#### [About this exercise]
In the entries below, find the line with "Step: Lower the" and the line with "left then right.". Repeat exactly everything between them, those two lines included, but not the pictures.

#### [Records provided]
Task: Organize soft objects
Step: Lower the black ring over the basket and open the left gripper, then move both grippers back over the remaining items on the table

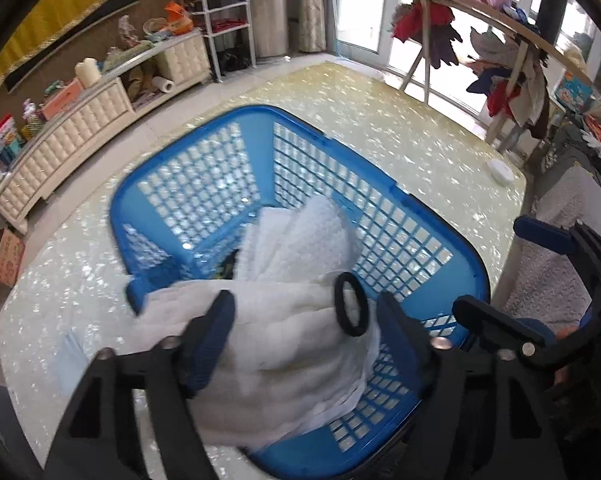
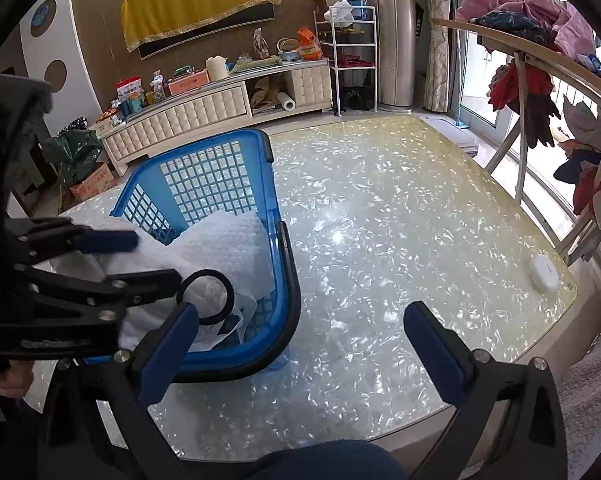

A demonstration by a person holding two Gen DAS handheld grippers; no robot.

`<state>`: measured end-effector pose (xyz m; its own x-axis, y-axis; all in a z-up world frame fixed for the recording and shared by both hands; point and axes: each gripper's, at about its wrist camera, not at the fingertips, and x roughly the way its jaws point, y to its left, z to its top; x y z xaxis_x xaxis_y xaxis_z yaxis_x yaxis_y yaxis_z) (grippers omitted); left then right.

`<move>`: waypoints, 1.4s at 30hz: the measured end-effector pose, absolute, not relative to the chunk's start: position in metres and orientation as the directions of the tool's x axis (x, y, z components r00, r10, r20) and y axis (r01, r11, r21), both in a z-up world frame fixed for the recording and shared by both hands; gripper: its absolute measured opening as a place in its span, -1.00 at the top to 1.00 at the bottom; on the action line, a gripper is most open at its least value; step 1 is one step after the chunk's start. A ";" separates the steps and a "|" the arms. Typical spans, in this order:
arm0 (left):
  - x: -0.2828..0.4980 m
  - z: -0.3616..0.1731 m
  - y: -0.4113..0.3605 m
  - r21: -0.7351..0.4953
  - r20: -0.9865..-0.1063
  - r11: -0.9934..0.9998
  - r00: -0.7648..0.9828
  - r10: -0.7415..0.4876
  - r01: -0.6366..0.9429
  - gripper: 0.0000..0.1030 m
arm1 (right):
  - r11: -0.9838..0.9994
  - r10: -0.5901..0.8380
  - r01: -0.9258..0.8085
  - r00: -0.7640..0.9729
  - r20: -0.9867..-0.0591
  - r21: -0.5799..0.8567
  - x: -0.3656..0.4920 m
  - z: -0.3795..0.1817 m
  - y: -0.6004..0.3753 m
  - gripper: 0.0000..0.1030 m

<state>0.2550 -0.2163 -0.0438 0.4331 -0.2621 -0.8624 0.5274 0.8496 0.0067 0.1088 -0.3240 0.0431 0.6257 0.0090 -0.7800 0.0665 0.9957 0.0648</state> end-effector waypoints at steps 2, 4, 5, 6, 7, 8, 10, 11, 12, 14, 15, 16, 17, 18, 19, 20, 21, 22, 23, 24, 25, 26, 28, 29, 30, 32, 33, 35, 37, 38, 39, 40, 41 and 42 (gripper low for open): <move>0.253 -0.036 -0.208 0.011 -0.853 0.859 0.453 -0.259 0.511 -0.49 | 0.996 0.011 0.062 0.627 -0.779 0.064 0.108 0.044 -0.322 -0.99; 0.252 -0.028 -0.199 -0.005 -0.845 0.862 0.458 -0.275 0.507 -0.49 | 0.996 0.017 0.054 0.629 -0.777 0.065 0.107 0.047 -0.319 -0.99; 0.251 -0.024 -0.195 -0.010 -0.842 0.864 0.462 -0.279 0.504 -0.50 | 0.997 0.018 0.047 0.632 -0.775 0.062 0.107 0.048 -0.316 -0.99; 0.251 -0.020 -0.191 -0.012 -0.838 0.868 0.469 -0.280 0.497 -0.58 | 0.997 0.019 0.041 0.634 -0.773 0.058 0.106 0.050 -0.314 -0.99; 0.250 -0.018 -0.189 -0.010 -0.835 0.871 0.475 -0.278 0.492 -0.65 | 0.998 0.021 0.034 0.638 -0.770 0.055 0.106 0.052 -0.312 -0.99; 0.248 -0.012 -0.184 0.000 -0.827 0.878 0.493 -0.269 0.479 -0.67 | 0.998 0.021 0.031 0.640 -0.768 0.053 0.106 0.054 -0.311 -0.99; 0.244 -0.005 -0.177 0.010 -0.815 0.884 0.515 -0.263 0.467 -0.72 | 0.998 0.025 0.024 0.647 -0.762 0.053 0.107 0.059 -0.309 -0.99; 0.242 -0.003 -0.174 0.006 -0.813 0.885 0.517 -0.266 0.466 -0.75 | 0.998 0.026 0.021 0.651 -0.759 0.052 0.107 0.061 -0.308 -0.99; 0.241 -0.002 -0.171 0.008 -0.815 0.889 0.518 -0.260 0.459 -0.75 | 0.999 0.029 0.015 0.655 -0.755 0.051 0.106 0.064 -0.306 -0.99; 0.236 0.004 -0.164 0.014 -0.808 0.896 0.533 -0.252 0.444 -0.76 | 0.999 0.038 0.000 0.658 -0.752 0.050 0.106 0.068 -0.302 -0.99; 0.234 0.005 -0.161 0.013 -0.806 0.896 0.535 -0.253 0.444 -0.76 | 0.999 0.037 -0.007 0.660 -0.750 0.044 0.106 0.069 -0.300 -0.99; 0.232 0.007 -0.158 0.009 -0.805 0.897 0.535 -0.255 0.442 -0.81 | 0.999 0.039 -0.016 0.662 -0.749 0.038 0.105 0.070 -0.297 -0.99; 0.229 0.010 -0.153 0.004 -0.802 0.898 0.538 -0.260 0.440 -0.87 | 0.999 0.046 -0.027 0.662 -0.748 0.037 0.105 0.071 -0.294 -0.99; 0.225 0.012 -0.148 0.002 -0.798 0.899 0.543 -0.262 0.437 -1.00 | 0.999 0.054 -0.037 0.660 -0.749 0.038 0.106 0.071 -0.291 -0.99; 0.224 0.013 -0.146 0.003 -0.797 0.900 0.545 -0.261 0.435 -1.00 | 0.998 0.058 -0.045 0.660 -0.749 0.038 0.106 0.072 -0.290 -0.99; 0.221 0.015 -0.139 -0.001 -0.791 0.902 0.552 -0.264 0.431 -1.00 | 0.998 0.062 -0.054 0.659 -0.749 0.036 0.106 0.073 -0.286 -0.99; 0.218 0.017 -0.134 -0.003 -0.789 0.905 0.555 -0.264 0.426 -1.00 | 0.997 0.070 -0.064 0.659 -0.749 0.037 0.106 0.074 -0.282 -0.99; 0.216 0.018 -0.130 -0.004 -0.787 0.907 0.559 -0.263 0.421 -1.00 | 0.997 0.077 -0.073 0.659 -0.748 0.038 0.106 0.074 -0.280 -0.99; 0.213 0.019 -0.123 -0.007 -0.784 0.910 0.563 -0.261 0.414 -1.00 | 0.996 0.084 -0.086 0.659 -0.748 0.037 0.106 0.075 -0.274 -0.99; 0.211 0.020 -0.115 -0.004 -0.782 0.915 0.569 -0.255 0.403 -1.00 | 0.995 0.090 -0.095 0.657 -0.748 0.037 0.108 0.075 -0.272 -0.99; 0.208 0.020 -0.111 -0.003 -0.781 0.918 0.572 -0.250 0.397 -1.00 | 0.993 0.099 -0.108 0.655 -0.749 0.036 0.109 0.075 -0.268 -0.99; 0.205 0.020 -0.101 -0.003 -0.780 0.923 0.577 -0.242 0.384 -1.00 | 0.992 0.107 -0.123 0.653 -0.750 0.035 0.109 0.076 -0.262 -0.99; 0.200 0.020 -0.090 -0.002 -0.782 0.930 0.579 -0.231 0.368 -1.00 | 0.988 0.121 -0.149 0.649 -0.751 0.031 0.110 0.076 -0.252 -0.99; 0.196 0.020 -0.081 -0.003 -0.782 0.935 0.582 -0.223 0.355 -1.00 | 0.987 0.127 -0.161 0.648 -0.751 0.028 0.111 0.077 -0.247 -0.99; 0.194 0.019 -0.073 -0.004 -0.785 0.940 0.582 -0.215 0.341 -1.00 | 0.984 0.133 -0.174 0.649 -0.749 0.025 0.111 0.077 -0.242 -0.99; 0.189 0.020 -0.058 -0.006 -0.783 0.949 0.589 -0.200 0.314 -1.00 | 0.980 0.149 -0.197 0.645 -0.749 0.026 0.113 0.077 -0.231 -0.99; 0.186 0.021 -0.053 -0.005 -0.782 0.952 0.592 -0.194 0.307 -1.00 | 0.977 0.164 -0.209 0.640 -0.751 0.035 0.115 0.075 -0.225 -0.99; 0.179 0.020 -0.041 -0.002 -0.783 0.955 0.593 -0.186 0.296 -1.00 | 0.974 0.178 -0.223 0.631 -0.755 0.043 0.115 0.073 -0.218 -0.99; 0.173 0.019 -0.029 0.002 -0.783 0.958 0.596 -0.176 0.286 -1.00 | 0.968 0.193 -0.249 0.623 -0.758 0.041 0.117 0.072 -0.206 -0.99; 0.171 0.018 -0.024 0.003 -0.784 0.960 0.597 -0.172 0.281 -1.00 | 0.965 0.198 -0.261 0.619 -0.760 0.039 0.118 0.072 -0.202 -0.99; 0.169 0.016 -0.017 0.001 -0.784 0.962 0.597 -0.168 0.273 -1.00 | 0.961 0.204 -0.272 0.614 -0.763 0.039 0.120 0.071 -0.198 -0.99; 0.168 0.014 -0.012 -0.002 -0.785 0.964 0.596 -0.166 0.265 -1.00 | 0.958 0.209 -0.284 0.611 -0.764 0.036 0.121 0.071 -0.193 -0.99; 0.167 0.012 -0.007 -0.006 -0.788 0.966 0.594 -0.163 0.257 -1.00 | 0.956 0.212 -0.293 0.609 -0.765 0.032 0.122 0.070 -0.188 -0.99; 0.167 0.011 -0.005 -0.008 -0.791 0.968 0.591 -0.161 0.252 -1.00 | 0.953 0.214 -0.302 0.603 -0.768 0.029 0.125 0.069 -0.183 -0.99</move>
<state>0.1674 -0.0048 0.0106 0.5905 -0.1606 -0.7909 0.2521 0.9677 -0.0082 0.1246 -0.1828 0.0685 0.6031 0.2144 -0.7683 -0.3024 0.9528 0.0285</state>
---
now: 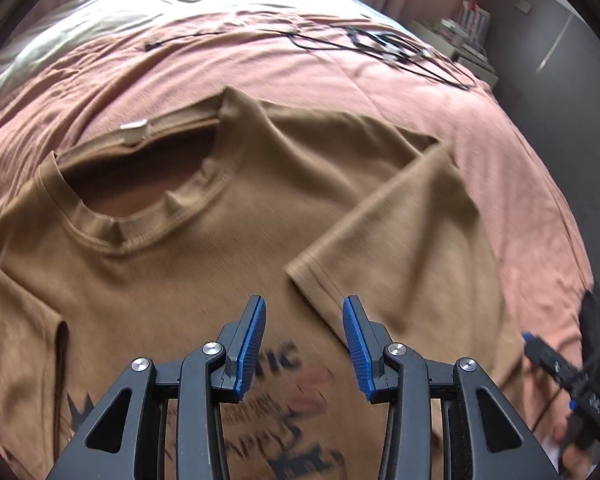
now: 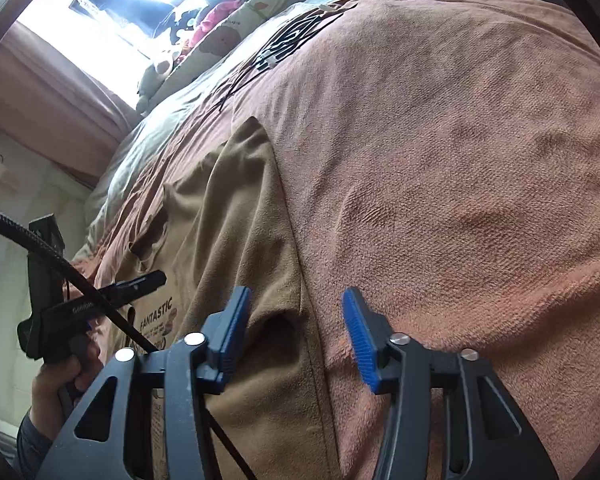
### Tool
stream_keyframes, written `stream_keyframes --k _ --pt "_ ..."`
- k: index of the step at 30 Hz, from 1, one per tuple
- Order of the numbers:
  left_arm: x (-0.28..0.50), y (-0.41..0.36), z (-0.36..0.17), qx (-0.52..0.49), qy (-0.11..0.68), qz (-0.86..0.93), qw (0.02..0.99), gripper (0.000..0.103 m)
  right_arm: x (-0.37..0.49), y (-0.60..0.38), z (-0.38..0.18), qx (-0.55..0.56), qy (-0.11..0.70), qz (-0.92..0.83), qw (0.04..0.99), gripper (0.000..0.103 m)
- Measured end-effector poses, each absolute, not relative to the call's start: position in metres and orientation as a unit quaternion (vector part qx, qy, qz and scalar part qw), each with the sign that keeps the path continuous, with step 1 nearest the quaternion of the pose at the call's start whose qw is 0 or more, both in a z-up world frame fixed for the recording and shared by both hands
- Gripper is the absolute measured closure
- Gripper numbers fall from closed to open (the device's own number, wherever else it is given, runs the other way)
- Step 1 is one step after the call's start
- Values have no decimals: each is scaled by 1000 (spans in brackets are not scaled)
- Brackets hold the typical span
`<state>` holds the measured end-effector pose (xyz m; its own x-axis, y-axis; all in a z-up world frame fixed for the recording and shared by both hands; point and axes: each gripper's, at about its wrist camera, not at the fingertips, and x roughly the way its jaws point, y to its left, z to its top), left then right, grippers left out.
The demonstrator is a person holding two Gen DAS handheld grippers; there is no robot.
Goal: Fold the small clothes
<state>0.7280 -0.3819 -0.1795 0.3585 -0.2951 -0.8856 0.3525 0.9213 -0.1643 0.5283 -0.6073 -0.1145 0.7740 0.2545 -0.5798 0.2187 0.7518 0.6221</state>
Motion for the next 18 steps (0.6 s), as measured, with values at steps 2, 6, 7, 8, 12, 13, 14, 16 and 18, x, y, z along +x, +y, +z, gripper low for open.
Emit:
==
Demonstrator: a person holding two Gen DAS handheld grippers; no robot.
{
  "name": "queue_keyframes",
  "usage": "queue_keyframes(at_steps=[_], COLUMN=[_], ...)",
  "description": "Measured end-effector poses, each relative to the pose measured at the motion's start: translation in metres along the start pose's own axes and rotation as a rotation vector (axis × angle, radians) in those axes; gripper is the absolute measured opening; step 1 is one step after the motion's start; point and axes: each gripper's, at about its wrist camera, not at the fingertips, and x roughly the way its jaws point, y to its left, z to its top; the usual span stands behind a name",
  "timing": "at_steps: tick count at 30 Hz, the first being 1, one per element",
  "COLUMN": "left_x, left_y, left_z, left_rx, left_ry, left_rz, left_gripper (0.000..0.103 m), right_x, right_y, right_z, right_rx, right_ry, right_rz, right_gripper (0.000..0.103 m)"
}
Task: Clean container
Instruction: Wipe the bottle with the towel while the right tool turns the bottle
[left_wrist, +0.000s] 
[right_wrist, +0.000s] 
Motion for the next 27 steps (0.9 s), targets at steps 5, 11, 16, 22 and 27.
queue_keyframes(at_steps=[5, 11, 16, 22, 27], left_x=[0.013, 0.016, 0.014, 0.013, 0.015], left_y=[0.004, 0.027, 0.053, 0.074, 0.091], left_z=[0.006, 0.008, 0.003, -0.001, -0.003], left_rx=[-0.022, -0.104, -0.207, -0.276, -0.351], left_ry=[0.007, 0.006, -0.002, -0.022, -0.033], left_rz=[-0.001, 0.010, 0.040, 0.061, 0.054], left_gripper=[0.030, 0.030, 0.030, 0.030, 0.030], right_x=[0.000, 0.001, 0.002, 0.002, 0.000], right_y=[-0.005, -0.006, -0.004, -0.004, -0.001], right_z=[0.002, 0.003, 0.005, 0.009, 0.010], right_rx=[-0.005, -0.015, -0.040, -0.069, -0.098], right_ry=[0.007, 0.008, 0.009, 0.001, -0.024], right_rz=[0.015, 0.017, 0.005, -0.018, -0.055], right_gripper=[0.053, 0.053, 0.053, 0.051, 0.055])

#### [Result]
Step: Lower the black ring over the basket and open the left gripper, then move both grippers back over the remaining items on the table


A demonstration by a person holding two Gen DAS handheld grippers; no robot.

`<state>`: measured end-effector pose (xyz m; its own x-axis, y-axis; all in a z-up world frame fixed for the recording and shared by both hands; point and axes: each gripper's, at about its wrist camera, not at the fingertips, and x roughly the way its jaws point, y to its left, z to its top; x y z xaxis_x xaxis_y xaxis_z yaxis_x yaxis_y yaxis_z) (grippers omitted); left then right.

With this, the answer is complete.